The Profitability Framework is probably the most frequently used quantitative framework in case interviews so familiarise yourself with its component parts. It can be applied to any case that relates to changes in either revenues generated or costs incurred by a business. Consultants are frequently engaged to help clients tackle issues relating to profitability. For instance, clients may have experienced a drop in sales or may be struggling to control their costs. A consultant would need to identify the exact source of the problem(s) and subsequently deliver proposed solutions.
Examples of questions you may be asked
- Company ABC has been facing a decline in its sales figures over the past 3 years. What can they do in order to reverse the trend and get back on the right growth path?
- Your client is a candy manufacturing company that has been facing falling profit margins. The CEO has reached out to us to figure out why and what they should do about it.

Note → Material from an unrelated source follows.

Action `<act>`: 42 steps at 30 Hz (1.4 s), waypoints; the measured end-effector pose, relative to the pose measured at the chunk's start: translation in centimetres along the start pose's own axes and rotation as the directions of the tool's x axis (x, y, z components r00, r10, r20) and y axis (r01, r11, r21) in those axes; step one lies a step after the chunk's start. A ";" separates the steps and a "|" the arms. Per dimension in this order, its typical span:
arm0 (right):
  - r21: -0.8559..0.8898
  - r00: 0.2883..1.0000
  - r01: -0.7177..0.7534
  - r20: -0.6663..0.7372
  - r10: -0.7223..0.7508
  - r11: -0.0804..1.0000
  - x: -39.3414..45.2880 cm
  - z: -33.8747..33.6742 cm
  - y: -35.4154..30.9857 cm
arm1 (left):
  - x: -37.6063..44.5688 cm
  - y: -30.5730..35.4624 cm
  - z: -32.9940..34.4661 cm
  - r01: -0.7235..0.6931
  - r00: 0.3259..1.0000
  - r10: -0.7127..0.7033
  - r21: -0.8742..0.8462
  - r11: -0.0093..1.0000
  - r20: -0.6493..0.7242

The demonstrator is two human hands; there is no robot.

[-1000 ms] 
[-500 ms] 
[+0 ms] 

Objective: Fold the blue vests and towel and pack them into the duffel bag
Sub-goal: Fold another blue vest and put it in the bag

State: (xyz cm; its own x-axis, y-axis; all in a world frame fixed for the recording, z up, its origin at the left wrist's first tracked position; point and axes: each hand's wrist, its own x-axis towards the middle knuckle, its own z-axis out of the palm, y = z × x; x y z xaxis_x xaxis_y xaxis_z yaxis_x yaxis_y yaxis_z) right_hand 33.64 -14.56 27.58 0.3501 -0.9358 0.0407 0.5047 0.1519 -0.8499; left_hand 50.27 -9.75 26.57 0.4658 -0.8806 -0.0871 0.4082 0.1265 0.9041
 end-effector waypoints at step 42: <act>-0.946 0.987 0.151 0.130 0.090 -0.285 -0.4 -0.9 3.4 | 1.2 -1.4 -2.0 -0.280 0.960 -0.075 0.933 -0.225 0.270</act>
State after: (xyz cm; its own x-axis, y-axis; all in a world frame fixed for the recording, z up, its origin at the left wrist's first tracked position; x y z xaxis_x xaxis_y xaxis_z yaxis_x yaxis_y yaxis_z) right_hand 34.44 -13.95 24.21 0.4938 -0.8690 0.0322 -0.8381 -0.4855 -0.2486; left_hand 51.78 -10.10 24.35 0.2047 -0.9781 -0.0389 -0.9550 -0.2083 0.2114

It is important to walk your interviewer through each step you take when applying the Profitability Framework to a case study. Explain which ‘branches’ of the framework you are considering (e.g. the ‘Costs’ or ‘Revenues’ branches). If you decide to switch branches, explain why you have decided to do so. Start by stating that the two main components of profitability are revenue and costs and that the difference between these two metrics gives you the profit figure. If your interviewer has not specified whether the company has a revenue or costs problem, you should ask him or her whether either (or both) of these two metrics have changed.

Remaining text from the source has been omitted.